▸ **ACTIVITY**
With the line that contains "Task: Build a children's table" as the final line, return every line from the start of the data below exactly.

▸ **PROVIDED DATA**
<<<<

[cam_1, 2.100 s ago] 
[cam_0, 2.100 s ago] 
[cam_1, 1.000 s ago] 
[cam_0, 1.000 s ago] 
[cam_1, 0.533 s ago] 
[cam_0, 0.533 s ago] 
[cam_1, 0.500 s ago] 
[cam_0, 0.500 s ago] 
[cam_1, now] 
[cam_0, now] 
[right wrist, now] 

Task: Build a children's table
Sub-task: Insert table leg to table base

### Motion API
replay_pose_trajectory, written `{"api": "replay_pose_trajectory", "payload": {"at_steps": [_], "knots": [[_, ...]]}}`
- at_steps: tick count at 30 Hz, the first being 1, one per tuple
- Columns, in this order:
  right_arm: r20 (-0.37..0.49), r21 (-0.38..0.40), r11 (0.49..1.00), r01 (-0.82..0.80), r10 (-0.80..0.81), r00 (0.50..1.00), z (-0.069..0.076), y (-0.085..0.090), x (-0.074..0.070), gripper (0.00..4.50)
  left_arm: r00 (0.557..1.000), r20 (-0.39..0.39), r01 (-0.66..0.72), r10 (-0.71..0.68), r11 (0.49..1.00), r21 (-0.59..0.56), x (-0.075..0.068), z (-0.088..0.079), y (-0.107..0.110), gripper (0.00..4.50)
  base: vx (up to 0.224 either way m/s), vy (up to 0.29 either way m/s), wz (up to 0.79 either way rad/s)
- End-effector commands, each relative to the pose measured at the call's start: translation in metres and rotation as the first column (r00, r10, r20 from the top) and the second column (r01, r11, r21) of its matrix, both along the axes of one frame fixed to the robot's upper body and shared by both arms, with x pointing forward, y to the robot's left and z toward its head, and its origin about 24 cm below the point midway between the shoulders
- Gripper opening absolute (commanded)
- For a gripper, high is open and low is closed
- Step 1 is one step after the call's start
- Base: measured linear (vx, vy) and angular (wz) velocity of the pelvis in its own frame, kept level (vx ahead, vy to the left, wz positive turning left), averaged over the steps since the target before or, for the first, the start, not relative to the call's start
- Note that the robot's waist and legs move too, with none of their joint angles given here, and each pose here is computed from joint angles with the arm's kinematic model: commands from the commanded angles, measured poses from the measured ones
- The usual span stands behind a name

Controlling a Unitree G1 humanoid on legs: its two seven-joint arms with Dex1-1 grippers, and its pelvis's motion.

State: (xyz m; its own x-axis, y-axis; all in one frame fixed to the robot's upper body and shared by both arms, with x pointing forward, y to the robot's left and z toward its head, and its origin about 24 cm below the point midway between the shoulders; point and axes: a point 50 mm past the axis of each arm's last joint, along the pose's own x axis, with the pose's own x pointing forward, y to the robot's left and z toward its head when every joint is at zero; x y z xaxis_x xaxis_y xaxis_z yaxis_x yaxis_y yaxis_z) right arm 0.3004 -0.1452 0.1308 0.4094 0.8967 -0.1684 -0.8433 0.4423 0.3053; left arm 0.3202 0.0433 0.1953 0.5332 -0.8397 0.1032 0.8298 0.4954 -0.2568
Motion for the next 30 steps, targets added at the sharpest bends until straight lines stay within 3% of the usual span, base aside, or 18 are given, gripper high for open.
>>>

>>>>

▸ **COMPLETED TASK**
[cam_1, 2.100 s ago] 
[cam_0, 2.100 s ago] 
[cam_1, 1.000 s ago] 
[cam_0, 1.000 s ago] 
[cam_1, 0.533 s ago] 
[cam_0, 0.533 s ago] 
[cam_1, 0.500 s ago] 
[cam_0, 0.500 s ago] 
[cam_1, now] 
[cam_0, now] 
[right wrist, now] 

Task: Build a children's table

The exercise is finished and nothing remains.